* [Dataset records]:
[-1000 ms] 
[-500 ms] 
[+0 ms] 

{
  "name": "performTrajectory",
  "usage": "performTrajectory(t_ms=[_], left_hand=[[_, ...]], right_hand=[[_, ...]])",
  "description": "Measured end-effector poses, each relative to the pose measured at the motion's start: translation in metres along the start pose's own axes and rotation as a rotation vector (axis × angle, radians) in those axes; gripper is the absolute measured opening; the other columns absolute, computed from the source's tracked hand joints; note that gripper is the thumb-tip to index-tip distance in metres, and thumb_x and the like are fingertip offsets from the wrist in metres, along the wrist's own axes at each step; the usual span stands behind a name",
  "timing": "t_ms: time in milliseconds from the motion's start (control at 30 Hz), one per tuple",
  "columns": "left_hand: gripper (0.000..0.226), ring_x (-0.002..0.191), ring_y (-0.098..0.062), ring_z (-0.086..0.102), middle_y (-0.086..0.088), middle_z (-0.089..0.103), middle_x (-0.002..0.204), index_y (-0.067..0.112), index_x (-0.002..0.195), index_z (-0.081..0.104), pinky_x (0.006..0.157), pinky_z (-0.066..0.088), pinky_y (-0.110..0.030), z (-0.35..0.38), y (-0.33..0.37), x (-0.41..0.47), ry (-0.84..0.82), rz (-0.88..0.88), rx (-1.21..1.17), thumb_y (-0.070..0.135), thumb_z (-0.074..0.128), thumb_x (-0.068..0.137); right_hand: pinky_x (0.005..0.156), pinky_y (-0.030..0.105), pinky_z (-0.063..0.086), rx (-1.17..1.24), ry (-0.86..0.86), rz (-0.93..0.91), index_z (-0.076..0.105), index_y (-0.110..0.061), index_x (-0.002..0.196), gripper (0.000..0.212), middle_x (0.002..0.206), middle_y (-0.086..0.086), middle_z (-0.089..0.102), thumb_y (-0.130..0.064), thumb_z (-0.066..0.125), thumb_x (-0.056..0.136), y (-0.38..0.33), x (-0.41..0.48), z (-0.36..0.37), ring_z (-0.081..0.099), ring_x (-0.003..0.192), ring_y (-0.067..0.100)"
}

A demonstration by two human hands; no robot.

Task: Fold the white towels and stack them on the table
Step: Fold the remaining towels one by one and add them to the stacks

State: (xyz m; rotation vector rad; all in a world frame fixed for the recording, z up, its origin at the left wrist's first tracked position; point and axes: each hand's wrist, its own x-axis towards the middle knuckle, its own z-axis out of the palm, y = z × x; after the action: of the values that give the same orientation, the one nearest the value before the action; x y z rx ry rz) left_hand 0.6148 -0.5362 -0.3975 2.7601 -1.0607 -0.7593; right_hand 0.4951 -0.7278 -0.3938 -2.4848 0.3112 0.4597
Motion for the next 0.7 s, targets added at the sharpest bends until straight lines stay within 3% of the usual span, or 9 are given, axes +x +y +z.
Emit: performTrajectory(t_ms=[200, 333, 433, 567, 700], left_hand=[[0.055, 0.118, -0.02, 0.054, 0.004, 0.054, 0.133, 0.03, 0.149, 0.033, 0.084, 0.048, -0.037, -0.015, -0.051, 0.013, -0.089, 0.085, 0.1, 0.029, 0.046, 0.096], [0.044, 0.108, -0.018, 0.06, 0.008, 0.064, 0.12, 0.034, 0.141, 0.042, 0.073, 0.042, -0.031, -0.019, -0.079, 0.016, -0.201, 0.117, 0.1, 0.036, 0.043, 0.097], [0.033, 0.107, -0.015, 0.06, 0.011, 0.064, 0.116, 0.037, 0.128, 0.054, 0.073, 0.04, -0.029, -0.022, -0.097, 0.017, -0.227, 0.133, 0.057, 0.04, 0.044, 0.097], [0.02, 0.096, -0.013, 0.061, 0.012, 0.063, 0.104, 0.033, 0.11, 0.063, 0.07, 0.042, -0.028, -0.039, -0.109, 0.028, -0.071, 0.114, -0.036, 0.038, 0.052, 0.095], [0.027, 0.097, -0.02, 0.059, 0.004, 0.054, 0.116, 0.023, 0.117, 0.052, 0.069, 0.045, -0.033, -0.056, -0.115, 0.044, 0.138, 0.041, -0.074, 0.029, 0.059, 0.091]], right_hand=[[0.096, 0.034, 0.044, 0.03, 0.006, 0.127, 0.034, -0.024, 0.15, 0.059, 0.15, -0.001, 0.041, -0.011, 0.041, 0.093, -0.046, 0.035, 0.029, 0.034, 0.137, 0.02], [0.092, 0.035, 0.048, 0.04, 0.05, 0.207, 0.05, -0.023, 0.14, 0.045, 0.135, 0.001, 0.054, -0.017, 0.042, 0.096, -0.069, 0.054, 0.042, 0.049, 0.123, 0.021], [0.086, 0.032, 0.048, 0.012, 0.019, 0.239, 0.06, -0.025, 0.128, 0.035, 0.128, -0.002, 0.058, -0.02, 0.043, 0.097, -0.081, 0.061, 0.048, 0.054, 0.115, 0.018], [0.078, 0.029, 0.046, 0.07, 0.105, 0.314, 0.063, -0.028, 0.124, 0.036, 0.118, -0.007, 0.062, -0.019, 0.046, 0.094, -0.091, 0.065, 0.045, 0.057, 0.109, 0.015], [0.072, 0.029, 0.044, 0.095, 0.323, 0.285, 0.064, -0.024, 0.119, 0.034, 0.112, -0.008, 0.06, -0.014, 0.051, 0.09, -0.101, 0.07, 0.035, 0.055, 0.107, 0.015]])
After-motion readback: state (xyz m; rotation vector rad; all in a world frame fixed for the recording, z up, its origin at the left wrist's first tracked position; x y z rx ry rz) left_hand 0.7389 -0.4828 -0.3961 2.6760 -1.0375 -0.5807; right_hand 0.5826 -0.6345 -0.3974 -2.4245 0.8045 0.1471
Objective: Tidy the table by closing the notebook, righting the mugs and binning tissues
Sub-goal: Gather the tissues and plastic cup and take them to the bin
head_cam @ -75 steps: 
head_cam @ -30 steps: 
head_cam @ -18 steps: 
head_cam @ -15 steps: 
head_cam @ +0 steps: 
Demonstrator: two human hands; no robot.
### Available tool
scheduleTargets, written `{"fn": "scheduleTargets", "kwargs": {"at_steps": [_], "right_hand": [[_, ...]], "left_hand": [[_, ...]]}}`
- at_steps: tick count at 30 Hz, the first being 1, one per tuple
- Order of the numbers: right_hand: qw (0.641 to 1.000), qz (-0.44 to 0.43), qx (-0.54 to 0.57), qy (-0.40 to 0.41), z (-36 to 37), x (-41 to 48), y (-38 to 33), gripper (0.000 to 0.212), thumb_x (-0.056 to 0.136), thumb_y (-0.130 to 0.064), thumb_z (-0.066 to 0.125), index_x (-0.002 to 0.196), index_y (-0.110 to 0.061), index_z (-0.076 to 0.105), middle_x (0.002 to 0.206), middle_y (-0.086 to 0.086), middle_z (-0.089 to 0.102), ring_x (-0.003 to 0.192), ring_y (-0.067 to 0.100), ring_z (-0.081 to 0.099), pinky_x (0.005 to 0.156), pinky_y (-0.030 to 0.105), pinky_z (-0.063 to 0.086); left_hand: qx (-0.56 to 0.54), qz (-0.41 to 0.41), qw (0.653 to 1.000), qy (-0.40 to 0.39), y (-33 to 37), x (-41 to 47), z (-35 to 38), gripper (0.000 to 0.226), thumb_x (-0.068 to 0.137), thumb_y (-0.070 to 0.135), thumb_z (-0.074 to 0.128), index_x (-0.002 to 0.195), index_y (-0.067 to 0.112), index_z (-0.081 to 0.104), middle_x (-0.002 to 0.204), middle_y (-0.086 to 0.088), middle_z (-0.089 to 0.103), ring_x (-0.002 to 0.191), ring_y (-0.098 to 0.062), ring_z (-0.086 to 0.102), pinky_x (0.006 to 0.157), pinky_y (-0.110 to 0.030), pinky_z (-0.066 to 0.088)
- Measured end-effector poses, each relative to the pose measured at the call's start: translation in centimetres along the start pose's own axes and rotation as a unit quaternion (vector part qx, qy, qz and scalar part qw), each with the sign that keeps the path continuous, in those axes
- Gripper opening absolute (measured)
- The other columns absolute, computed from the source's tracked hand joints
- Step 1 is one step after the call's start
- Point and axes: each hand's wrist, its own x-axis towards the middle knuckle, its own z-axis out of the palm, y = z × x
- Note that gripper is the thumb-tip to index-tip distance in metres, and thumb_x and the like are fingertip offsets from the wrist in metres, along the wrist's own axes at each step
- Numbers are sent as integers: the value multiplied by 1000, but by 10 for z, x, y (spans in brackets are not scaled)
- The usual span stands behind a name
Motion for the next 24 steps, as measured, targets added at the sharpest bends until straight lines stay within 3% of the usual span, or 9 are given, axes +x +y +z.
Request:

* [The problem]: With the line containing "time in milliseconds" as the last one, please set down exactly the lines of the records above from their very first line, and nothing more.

* [Finished task]:
[-1000 ms] 
[-500 ms] 
[+0 ms] 

{
  "name": "performTrajectory",
  "usage": "performTrajectory(t_ms=[_], left_hand=[[_, ...]], right_hand=[[_, ...]])",
  "description": "Measured end-effector poses, each relative to the pose measured at the motion's start: translation in metres along the start pose's own axes and rotation as a rotation vector (axis × angle, radians) in those axes; gripper is the absolute measured opening; the other columns absolute, computed from the source's tracked hand joints; note that gripper is the thumb-tip to index-tip distance in metres, and thumb_x and the like are fingertip offsets from the wrist in metres, along the wrist's own axes at each step; the usual span stands behind a name",
  "timing": "t_ms: time in milliseconds from the motion's start (control at 30 Hz), one per tuple",

This output requires no further additions.